TASK DESCRIPTION
Track down every line below that holds "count" and copy it.

RECORDS SUPPLIED section start

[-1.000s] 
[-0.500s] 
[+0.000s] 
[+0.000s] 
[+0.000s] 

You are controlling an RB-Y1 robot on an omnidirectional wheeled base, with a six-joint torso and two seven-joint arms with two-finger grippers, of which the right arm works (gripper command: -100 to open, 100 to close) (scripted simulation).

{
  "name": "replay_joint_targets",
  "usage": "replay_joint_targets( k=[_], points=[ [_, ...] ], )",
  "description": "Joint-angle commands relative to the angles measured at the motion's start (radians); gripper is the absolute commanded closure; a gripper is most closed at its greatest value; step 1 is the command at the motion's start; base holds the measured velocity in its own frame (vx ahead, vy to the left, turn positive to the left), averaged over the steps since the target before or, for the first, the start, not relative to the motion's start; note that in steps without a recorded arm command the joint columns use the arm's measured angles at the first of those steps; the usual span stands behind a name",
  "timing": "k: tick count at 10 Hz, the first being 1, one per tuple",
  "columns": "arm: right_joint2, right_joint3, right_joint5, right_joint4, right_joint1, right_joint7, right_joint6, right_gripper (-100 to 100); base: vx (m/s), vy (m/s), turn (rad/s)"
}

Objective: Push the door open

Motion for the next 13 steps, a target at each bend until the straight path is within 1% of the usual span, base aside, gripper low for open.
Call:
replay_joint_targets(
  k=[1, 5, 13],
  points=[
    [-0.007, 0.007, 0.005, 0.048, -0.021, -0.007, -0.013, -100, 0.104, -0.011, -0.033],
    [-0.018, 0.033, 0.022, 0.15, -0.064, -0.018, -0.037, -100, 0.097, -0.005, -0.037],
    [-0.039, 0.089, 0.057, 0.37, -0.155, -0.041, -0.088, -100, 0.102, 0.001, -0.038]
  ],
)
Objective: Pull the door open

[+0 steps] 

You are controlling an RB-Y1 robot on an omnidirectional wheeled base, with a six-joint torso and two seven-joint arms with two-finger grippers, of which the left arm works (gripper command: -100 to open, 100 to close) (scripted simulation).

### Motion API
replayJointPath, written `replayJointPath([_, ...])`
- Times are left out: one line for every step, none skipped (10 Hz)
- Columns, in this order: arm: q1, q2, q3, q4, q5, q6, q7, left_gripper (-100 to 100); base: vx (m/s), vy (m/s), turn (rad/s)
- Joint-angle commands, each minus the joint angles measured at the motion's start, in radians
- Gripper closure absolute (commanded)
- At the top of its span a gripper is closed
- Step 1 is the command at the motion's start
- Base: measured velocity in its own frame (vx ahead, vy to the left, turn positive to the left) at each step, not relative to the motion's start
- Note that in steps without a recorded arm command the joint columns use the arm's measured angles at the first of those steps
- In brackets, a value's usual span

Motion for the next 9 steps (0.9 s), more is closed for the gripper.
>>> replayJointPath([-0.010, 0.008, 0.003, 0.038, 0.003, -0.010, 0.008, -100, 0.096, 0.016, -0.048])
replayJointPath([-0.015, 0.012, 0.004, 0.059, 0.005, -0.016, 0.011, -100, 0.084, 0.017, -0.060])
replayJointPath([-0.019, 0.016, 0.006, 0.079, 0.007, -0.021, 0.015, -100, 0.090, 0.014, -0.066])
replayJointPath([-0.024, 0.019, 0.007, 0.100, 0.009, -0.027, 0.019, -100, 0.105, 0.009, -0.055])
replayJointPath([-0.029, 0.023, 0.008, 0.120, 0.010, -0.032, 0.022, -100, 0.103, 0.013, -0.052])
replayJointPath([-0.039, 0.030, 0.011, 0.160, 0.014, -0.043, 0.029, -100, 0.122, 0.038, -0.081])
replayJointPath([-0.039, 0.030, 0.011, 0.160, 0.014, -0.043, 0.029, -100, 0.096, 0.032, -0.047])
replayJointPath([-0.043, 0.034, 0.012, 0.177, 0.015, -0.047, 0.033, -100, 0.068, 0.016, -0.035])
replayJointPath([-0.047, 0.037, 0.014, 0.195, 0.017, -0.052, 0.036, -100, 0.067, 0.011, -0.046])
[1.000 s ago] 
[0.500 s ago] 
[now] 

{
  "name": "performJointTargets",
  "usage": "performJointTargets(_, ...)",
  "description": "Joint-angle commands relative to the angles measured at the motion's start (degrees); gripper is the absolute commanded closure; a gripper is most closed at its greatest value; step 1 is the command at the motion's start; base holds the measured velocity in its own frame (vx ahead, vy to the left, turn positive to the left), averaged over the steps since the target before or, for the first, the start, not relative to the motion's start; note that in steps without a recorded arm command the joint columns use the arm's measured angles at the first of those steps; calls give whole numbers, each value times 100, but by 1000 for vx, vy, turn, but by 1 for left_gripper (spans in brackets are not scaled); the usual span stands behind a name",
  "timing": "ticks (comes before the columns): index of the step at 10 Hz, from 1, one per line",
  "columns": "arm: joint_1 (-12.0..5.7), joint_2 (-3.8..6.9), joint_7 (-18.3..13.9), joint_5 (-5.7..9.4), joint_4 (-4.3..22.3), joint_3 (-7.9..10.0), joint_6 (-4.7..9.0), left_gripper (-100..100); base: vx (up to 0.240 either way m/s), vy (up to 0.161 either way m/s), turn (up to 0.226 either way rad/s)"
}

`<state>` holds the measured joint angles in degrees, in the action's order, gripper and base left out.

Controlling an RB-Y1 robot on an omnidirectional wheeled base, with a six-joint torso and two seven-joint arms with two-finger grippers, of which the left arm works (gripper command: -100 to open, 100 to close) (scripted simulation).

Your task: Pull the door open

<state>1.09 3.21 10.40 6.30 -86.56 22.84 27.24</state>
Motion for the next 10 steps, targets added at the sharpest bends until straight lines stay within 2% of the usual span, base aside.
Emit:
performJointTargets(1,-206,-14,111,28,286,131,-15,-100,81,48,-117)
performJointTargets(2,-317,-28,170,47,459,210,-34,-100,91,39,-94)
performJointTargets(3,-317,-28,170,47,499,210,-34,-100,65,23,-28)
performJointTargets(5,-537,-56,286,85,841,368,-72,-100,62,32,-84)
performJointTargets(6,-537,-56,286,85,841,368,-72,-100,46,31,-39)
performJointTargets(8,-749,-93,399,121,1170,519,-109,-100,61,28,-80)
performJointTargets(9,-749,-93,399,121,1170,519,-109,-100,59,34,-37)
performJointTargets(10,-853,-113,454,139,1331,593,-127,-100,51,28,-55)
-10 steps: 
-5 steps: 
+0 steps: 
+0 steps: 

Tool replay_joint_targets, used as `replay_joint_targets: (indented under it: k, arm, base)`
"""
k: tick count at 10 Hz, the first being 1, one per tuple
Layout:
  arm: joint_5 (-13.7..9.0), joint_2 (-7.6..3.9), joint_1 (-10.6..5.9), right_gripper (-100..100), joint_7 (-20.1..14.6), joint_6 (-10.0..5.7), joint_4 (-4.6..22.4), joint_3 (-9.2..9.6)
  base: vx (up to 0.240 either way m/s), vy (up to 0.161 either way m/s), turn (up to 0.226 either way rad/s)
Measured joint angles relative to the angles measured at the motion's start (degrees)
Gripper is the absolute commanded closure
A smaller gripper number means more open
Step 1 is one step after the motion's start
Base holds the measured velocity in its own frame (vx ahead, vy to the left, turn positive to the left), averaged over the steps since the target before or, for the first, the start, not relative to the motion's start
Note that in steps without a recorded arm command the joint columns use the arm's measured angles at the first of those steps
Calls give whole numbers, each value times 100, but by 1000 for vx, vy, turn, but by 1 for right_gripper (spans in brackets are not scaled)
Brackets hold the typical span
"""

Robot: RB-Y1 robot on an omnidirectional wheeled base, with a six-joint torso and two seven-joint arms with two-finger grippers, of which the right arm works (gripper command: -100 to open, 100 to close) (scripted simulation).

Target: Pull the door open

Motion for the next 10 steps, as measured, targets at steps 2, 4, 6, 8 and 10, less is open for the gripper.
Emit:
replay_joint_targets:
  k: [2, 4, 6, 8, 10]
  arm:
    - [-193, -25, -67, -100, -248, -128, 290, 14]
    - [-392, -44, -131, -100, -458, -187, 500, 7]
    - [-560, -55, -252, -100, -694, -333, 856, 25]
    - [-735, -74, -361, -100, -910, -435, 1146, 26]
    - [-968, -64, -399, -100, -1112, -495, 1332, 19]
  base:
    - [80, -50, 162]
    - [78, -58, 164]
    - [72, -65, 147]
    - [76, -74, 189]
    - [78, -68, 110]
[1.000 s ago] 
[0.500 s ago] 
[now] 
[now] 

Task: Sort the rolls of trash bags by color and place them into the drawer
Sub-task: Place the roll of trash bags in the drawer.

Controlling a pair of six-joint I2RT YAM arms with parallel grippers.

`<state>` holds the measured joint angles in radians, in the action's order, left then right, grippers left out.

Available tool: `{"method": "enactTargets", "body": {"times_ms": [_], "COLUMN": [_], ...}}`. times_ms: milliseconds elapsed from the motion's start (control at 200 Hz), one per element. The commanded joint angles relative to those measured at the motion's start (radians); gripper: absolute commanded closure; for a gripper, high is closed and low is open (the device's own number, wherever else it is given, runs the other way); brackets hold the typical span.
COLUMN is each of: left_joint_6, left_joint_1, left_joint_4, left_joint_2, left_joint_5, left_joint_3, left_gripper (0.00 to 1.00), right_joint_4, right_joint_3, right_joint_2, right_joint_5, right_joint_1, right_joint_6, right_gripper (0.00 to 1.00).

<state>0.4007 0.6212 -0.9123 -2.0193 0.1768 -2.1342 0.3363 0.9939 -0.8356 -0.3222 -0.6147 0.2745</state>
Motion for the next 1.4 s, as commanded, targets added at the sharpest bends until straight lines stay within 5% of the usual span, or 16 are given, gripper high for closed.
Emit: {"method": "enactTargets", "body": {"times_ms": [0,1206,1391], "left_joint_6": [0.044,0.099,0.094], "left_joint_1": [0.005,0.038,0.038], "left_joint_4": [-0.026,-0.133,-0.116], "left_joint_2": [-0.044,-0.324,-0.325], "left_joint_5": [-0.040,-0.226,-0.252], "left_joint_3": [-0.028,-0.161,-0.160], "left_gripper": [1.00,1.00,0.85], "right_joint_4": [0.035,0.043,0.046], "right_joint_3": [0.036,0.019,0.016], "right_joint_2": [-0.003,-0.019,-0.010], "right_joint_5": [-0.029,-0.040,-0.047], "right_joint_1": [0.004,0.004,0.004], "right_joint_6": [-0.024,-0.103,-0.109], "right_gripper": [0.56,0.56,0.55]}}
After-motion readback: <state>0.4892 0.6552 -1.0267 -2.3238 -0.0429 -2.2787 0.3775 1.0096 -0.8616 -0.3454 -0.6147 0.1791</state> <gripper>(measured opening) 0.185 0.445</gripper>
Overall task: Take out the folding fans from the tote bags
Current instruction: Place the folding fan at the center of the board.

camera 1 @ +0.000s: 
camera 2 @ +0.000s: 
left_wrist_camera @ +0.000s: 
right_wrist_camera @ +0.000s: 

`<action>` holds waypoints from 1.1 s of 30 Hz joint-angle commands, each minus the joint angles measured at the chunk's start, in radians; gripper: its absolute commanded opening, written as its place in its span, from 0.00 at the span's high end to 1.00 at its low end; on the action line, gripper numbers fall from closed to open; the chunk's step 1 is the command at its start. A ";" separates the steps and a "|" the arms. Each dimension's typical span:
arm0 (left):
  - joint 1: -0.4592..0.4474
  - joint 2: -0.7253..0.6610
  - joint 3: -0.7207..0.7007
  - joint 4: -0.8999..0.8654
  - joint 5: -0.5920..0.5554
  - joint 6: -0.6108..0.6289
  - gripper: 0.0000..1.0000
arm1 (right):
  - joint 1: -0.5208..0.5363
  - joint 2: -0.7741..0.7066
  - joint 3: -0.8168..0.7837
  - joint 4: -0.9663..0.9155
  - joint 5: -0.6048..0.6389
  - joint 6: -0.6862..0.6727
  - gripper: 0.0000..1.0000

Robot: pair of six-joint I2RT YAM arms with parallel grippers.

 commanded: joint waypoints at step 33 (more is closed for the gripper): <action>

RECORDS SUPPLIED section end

EXERCISE ANSWER
  "timing": "k: tick count at 10 Hz, the first being 1, one per tuple",
k: tick count at 10 Hz, the first being 1, one per tuple

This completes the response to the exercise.